> [Directions]: Set the data down again, exactly as it reads, but without the pictures.

Excerpts from a dataset:
□ □ □

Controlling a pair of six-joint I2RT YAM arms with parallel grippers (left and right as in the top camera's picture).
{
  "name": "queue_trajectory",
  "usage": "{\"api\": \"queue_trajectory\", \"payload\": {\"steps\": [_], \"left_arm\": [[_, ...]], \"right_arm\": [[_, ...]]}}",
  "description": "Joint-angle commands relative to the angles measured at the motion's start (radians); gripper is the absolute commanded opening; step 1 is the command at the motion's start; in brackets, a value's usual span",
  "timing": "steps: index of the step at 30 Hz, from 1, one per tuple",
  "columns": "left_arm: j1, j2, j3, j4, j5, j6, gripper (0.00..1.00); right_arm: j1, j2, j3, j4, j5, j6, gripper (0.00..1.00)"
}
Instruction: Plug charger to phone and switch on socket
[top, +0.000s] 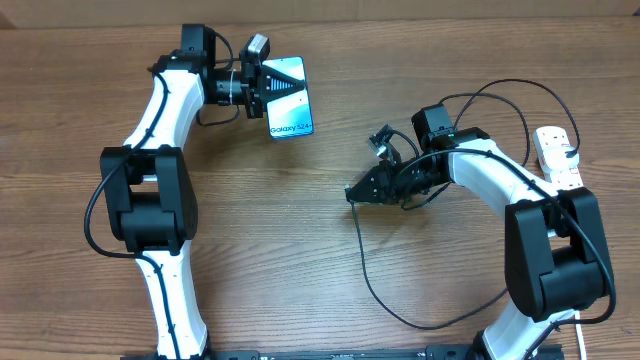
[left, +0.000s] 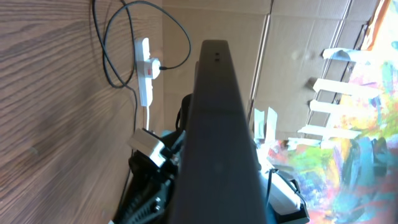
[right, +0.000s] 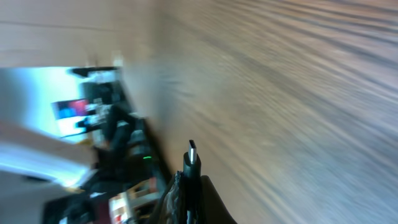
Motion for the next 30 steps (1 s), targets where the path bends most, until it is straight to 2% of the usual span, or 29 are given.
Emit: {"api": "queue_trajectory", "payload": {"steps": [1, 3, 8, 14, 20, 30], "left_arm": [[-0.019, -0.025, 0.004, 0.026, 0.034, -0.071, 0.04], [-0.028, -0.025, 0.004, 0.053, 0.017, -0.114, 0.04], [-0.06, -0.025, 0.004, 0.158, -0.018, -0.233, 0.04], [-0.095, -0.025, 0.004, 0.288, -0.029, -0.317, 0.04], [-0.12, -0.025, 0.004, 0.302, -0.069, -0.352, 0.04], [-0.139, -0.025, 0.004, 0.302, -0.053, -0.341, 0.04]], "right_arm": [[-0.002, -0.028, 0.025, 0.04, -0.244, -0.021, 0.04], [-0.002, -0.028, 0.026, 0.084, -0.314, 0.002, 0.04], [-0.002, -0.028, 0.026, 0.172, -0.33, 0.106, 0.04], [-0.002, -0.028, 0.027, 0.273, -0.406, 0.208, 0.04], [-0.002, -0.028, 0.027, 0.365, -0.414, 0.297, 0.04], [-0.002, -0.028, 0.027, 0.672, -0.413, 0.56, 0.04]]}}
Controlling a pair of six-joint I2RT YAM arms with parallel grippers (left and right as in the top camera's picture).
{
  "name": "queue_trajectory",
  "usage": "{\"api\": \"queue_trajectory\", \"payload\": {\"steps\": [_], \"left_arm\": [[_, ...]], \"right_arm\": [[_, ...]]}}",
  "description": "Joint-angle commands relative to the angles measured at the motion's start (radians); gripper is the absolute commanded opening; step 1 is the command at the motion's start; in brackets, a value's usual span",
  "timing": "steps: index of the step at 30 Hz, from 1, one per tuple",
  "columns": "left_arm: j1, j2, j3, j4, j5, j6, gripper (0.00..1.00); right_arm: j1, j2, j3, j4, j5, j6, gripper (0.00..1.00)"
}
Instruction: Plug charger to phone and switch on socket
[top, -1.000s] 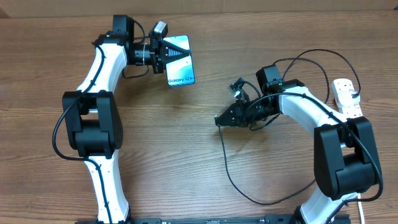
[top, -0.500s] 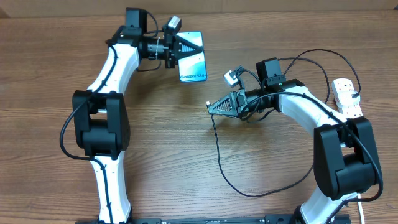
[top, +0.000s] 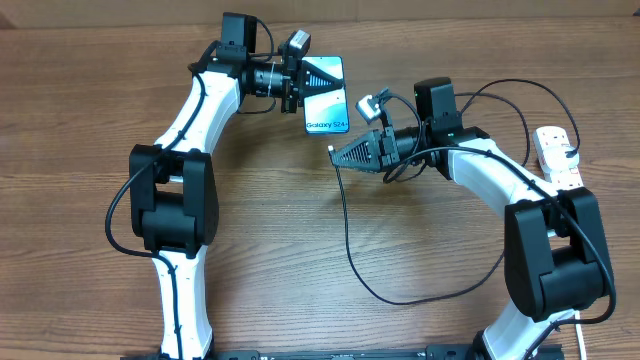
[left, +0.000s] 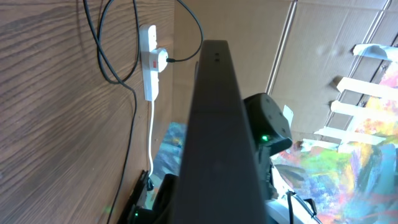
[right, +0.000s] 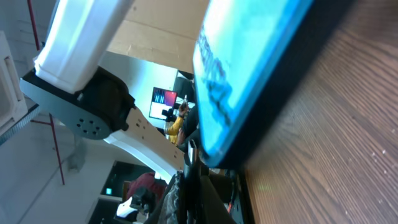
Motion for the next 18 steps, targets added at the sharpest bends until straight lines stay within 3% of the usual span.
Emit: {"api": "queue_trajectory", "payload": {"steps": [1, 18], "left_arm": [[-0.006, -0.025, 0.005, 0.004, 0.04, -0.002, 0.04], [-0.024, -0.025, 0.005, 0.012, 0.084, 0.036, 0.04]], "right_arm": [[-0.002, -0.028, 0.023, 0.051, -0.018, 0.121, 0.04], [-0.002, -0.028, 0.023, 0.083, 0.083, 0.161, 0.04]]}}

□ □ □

> [Reply]:
Controlling a pair of six-joint I2RT YAM arms with parallel grippers (left and right as in the top camera's picture).
{
  "name": "queue_trajectory",
  "usage": "{\"api\": \"queue_trajectory\", \"payload\": {\"steps\": [_], \"left_arm\": [[_, ...]], \"right_arm\": [[_, ...]]}}",
  "description": "Joint-angle commands relative to the angles measured at the motion's start (radians); gripper is the absolute commanded opening; step 1 is the command at the motion's start; in brackets, a value's usual span",
  "timing": "steps: index of the step at 30 Hz, from 1, one per tuple",
  "columns": "left_arm: j1, j2, j3, j4, j5, j6, gripper (0.00..1.00); right_arm: j1, j2, j3, j4, j5, j6, gripper (0.00..1.00)"
}
Instruction: Plug charger to phone and switch on socket
[top, +0.000s] 
[left, +0.000s] 
[right, +0.000s] 
Motion for the next 30 steps (1 s), targets where the path bends most, until it is straight to 2% of the usual span, or 29 are given.
Emit: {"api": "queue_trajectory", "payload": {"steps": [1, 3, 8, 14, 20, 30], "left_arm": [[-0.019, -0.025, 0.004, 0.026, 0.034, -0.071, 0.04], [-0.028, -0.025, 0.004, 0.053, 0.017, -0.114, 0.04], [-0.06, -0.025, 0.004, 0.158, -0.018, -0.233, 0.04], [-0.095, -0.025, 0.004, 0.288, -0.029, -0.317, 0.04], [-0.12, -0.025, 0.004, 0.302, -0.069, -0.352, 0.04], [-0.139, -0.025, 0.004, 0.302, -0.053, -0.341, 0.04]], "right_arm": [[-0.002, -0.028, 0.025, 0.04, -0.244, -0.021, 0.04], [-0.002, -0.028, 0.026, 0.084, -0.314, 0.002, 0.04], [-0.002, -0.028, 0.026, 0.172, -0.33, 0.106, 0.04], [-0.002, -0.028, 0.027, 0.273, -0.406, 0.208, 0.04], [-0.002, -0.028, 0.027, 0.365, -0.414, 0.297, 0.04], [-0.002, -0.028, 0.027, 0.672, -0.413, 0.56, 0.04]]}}
Controlling a pair of six-joint I2RT YAM arms with parallel grippers (left and right as in the top camera's picture).
{
  "name": "queue_trajectory",
  "usage": "{\"api\": \"queue_trajectory\", \"payload\": {\"steps\": [_], \"left_arm\": [[_, ...]], \"right_arm\": [[_, ...]]}}",
  "description": "Joint-angle commands relative to the angles measured at the motion's start (radians); gripper is the absolute commanded opening; step 1 is the command at the motion's start; in brackets, a value's usual span",
  "timing": "steps: index of the step at 30 Hz, from 1, one per tuple",
  "columns": "left_arm: j1, j2, j3, j4, j5, j6, gripper (0.00..1.00); right_arm: j1, j2, j3, j4, j5, j6, gripper (0.00..1.00)"
}
Instruction: Plug charger to phone and switch on socket
[top, -1.000s] 
[top, -0.500s] 
[top, +0.000s] 
[left, +0.000s] 
[right, +0.000s] 
Motion for the next 18 steps, targets added at the sharpest bends until straight lines stay within 3% of the usual span.
Emit: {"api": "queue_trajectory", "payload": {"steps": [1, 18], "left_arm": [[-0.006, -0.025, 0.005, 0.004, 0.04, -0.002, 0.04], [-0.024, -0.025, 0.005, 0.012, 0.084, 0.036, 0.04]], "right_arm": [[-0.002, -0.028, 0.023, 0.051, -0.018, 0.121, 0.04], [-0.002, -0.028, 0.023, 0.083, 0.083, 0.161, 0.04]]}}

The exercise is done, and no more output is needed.